Respiratory depression is an ADR of medications with an opioid mechanism of action. It was rarely reported in clinical tapentadol trials and resulted in trial discontinuation in 15% of the cases. Courses were mostly mild or moderate without severe outcome. Occurrence in spontaneous reporting was also low; in most spontaneous cases, other confounding factors were present (concomitant CNS medications, risk factors of respiratory depression). A recent trial comparing tapentadol IR and oxycodone IR observed greater respiratory depression under oxycodone than under tapentadol at equianalgesic doses [55]. The authors suggest that differences in respiratory effect may be attributed to the difference of the two medications in their affinity for the µ-opioid receptor.
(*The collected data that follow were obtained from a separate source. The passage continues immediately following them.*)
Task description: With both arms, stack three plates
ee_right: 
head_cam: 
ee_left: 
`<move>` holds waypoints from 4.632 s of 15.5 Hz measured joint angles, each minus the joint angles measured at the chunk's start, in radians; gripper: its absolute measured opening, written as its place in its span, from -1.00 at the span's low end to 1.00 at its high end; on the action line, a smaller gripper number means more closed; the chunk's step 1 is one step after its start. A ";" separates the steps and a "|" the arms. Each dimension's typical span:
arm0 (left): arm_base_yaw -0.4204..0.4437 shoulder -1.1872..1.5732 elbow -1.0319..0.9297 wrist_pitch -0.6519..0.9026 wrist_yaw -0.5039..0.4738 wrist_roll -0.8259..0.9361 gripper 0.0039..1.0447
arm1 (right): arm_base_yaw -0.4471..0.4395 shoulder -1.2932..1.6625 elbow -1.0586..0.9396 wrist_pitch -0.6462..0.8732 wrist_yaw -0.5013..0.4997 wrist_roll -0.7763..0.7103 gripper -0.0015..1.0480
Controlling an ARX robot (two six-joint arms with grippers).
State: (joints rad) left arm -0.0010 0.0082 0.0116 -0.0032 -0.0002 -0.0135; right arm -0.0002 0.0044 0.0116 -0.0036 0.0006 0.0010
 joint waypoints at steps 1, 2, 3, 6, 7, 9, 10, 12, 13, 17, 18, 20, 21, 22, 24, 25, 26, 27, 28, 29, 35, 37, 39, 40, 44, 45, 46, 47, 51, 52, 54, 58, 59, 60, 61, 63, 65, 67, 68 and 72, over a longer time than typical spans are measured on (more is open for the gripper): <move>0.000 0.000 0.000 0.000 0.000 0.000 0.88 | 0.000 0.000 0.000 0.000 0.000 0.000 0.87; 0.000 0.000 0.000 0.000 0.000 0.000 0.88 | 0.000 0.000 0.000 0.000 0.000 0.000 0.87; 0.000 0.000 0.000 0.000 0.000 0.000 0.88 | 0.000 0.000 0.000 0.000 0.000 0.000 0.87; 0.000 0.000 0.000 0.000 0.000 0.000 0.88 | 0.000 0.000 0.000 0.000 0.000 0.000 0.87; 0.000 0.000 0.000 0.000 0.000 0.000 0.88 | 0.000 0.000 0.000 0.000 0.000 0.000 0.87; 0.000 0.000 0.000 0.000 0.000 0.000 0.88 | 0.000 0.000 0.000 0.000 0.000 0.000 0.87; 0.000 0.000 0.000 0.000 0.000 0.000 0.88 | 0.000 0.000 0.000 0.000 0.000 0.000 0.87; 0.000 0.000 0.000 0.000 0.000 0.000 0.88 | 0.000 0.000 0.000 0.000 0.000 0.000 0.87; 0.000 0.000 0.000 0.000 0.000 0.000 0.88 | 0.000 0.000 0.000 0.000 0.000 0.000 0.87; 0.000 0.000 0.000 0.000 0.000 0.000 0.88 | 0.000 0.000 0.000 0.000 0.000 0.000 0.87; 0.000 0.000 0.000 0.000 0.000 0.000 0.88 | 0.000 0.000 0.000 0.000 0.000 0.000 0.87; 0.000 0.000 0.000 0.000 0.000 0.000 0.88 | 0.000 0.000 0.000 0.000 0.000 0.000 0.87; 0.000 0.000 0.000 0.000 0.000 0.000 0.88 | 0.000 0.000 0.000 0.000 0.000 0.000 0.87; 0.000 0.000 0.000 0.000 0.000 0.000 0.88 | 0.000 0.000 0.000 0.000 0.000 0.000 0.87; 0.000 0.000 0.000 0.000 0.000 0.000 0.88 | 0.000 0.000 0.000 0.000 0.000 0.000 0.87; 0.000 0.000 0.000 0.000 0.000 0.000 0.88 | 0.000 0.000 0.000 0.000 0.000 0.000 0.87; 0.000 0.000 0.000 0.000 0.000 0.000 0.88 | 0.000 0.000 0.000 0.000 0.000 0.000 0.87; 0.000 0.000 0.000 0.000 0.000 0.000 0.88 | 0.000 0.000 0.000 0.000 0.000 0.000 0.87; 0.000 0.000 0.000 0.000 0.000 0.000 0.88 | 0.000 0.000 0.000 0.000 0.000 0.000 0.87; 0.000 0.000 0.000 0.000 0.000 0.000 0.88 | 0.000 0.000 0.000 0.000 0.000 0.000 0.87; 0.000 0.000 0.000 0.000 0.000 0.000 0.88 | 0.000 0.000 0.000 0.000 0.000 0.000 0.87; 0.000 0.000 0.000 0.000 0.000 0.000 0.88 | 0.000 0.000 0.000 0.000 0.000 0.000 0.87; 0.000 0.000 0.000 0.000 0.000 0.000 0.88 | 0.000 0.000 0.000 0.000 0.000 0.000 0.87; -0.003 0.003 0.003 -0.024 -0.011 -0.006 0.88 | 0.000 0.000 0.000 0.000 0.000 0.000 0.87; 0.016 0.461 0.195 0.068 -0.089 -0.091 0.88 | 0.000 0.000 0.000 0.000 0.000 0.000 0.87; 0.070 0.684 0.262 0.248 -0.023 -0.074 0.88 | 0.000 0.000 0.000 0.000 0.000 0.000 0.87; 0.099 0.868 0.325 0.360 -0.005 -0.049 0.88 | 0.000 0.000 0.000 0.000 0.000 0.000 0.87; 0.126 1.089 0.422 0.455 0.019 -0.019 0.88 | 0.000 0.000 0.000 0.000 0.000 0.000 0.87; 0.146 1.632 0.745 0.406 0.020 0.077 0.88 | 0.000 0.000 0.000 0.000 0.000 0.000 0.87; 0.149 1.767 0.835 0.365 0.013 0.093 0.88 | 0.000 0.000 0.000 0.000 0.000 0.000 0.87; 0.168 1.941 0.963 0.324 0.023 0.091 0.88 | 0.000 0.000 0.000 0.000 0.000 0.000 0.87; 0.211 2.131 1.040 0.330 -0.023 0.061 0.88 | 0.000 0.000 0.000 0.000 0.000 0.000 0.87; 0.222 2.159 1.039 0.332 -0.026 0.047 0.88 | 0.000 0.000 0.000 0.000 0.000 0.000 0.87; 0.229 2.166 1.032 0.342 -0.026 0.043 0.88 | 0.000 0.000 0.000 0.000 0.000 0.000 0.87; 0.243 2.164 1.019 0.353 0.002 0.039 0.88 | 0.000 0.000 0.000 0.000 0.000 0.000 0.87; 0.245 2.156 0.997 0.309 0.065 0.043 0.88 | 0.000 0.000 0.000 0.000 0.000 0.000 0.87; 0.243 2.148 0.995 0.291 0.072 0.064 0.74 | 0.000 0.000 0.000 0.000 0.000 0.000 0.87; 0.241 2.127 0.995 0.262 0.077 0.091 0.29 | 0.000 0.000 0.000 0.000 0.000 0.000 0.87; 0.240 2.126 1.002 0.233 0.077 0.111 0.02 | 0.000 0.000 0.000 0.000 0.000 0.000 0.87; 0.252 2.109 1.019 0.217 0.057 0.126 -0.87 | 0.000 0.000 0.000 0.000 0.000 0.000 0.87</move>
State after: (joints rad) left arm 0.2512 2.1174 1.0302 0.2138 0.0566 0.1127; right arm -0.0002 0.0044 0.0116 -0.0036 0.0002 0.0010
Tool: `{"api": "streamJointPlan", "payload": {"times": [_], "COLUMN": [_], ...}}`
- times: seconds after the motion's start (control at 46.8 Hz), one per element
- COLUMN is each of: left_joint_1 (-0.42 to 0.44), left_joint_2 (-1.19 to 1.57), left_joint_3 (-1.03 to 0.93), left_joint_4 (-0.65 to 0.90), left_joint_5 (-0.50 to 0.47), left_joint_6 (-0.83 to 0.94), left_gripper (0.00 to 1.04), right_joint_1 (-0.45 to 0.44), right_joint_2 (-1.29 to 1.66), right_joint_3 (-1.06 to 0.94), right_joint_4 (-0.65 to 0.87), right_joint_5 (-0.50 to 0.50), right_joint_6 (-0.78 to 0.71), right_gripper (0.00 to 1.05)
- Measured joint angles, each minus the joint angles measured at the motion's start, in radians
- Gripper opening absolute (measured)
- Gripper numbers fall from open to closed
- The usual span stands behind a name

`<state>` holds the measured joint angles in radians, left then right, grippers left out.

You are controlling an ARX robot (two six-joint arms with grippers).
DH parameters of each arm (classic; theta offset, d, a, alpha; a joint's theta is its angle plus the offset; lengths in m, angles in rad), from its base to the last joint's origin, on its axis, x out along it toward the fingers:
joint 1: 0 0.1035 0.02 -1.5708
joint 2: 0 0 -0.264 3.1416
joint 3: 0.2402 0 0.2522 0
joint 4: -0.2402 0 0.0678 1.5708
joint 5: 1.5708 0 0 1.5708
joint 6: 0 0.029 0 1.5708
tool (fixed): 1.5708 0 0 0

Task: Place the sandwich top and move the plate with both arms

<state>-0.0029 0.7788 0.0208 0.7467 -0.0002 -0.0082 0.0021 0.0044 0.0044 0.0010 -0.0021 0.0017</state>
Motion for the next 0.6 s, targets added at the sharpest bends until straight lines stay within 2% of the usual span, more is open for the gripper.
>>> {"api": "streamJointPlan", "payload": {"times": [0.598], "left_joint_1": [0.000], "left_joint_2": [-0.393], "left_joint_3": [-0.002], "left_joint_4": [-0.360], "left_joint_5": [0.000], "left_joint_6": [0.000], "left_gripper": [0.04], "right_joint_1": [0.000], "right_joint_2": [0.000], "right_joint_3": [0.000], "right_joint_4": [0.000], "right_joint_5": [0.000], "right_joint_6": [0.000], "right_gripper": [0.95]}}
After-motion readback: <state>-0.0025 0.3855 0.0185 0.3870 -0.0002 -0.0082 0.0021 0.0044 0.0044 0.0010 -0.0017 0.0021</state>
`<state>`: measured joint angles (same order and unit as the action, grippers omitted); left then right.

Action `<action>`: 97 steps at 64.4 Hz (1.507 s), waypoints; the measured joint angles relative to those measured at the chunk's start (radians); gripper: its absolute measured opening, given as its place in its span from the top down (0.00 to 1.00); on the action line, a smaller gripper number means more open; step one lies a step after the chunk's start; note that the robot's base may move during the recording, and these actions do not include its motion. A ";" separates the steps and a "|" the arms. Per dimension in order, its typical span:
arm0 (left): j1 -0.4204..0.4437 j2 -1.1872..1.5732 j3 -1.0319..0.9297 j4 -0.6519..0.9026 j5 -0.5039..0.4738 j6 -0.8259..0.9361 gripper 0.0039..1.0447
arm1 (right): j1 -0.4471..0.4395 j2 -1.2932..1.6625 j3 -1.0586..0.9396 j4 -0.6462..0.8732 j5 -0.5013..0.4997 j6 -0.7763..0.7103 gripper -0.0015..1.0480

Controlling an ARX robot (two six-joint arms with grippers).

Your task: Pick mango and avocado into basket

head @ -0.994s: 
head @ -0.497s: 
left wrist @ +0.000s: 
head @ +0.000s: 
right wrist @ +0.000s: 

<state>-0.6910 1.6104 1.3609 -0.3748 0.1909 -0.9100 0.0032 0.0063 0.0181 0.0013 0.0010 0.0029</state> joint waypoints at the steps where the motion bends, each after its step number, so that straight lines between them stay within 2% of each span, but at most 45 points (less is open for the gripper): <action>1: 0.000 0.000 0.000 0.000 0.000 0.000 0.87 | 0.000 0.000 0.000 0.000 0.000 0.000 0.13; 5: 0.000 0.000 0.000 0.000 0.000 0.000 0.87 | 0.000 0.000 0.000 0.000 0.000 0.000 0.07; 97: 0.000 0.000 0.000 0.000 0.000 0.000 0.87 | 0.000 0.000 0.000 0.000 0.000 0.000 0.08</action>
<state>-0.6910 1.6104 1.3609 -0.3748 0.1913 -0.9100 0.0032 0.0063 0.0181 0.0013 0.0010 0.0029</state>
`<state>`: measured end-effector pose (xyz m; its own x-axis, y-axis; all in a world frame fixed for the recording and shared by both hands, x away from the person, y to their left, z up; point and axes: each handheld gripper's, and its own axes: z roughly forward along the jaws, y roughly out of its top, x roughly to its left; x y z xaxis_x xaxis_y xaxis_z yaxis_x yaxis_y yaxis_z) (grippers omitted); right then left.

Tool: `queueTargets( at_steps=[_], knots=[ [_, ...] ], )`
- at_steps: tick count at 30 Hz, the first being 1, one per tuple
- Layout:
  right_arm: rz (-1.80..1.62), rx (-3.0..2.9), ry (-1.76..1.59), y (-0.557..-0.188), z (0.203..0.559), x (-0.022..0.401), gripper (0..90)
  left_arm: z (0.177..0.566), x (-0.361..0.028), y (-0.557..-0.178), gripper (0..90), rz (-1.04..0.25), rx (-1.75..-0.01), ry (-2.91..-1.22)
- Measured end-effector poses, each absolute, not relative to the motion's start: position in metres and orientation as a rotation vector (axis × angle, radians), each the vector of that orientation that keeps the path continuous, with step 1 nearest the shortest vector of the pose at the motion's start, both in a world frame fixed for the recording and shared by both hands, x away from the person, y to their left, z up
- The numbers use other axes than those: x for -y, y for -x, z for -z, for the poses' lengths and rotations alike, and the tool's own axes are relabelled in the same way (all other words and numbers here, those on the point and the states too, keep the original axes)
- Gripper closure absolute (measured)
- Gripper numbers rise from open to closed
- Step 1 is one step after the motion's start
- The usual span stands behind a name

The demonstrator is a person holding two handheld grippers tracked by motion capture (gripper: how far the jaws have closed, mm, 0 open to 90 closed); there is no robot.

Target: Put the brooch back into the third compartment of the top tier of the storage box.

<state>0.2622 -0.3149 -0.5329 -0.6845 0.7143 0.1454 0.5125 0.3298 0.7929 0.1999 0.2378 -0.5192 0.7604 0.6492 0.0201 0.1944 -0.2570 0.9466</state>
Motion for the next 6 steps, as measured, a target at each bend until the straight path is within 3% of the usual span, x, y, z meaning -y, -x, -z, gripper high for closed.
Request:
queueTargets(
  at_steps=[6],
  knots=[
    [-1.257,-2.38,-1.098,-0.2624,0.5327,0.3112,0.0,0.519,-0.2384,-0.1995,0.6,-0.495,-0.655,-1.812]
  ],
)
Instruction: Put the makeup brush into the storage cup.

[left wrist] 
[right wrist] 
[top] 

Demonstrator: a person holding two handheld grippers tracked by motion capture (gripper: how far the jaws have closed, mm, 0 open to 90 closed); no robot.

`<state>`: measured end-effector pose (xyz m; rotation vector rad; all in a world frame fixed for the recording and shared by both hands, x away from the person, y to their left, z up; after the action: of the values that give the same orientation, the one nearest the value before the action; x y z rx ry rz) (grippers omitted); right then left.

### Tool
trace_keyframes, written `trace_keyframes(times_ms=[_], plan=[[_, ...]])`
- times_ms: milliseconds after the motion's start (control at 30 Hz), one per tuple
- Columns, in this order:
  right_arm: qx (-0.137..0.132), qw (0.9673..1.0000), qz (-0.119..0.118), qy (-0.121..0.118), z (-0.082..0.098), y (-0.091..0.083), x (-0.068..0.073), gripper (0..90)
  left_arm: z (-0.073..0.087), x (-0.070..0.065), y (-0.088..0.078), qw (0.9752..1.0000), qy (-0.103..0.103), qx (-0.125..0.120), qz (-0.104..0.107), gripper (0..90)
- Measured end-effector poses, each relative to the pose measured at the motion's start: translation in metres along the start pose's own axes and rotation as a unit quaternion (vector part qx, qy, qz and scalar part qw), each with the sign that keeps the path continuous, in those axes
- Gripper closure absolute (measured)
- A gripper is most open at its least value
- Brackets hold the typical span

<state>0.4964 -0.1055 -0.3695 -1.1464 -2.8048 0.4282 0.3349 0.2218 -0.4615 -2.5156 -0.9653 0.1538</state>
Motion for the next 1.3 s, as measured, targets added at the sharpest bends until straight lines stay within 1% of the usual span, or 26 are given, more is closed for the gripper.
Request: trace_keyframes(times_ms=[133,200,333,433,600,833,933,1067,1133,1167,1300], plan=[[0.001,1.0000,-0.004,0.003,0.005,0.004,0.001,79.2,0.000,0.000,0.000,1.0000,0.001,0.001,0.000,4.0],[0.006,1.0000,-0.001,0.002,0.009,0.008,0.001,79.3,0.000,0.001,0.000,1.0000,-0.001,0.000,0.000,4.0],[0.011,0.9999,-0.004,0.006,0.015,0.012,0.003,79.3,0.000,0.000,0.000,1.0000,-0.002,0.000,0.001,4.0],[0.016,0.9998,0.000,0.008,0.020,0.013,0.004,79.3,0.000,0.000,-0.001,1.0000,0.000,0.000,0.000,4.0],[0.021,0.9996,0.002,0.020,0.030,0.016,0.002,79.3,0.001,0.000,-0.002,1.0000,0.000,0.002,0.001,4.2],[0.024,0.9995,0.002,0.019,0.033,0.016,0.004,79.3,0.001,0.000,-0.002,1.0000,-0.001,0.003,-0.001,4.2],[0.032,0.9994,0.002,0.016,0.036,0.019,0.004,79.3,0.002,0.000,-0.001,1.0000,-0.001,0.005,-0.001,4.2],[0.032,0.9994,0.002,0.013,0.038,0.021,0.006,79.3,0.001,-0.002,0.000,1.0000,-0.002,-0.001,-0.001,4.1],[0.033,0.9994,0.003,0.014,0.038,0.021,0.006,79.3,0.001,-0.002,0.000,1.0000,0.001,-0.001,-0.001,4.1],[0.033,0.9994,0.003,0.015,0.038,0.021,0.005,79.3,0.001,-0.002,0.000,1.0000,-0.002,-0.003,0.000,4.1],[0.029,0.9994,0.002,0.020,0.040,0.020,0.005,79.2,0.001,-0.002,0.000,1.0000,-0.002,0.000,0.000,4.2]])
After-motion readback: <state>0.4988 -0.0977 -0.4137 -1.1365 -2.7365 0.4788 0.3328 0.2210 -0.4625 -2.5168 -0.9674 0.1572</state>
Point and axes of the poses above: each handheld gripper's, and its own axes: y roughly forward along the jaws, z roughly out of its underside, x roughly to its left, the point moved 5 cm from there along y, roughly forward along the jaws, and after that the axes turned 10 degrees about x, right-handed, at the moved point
Clinical tapentadol trials did not permit the inclusion of subjects with a seizure disorder; the administration of tapentadol to patients at risk is therefore not recommended. However, post-marketing exposure including patients at risk of seizures did not identify a risk beyond the existing knowledge. The number of cases with a medical history of convulsion risk factors was small though, potentially because of the warning in the product information [26]. Any interpretation of this result is therefore limited.

Conclusions

On the basis of the presented descriptive analysis of post-marketing data, the first years of routine clinical practice experience with tapentadol have confirmed the tolerability profile demonstrated in clinical trials; no new major risks were identified. It should be noted that the limitations of the spontaneous data analyzed are underreporting of adverse reactions and the mostly incomplete information in spontaneous reports. The reporting of expected side effects such as respiratory depression and convulsion was low. The available data did not confirm the theoretical risk of serotonin syndrome. The evaluation of reports on administration of higher than recommended tapentadol doses did not reveal any unexpected side effects. Tapentadol shows a favorable overall safety profile in the treatment of acute and chronic pain.